Whether Mr Castro who has not been seen in public since his operation was announced this summer himself intends to play any part in the celebrations remains unclear.
In his message read out on Tuesday, he said: "My very close friends, who have done me the honour of visiting our country, I sign off with the great pain of not having been able to personally give thanks and hugs to each and every one of you."
When it was announced that Mr Castro had required surgery, it was also made clear that his precise ailment was considered a state secret and would not be made public. The state newspaper, also named Granma, reported that shortly after the operation Mr Castro had been able to walk about.
The report likened him to a tropical hardwood tree the Caguairan that is native to eastern Cuba and said: "A friend tells us that just a few hours ago, upon visiting the Comandante who was briefly dispatching some business, he witnessed some good news that he enthusiastically summed up in one sentence 'The Caguairan has risen'."
But since then a number of unidentified US officials have been quoted saying they believe the Cuban leader is suffering from an inoperable form of cancer, though no evidence has been offered to substantiate such a claim.
Shortly before Mr Castro turned 80, the Bush administration's Commission for Assistance to a Free Cuba issued a report outlining US plans to bring about "transition from repressive control to freedom" in Cuba.

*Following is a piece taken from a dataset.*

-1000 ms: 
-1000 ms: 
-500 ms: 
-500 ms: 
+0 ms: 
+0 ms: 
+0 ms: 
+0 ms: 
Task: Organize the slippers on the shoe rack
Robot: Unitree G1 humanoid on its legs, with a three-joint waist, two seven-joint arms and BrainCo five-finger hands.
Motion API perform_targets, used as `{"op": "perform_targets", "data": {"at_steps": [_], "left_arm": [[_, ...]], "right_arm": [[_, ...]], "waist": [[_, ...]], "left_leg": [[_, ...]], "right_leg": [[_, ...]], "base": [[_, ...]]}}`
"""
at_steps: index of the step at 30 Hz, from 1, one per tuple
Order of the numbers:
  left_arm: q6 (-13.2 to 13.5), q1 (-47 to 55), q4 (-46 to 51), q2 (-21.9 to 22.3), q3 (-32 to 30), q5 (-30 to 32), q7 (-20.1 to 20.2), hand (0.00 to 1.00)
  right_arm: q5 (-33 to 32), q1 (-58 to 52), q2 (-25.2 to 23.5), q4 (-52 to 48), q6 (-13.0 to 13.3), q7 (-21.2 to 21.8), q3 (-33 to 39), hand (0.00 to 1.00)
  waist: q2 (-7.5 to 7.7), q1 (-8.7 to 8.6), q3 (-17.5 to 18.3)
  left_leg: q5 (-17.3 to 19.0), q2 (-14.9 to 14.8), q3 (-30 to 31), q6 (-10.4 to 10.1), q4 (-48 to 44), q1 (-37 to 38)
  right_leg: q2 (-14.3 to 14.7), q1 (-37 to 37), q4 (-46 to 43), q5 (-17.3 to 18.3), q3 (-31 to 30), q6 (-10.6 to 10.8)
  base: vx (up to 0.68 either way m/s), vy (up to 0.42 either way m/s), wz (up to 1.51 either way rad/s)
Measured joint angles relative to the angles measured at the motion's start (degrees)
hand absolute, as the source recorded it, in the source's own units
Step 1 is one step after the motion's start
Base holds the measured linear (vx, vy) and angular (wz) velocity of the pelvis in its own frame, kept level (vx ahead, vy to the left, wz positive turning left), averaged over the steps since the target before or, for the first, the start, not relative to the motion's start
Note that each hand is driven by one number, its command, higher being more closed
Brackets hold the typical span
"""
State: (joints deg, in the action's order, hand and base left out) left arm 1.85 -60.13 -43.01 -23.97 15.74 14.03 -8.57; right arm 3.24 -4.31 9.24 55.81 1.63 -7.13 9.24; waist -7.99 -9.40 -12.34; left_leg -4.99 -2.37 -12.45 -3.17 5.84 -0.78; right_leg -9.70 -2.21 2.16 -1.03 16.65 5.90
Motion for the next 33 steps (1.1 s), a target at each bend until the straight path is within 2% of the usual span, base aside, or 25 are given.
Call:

The report said that $80m (£41m) would be spent over the next two years to "encourage and support Cubans who want change by providing uncensored information through conventional and satellite broadcasts, the internet and by strengthening democratic movements".
Critics of the US policy say it is at least partly driven by a wish to secure the support of the Cuban-American community in Florida, which remains electorally important. The Bush administration has tightened the US embargo against Cuba, making it more difficult for both Cuban Americans to visit family and all but impossible for ordinary US citizens to visit the island legally.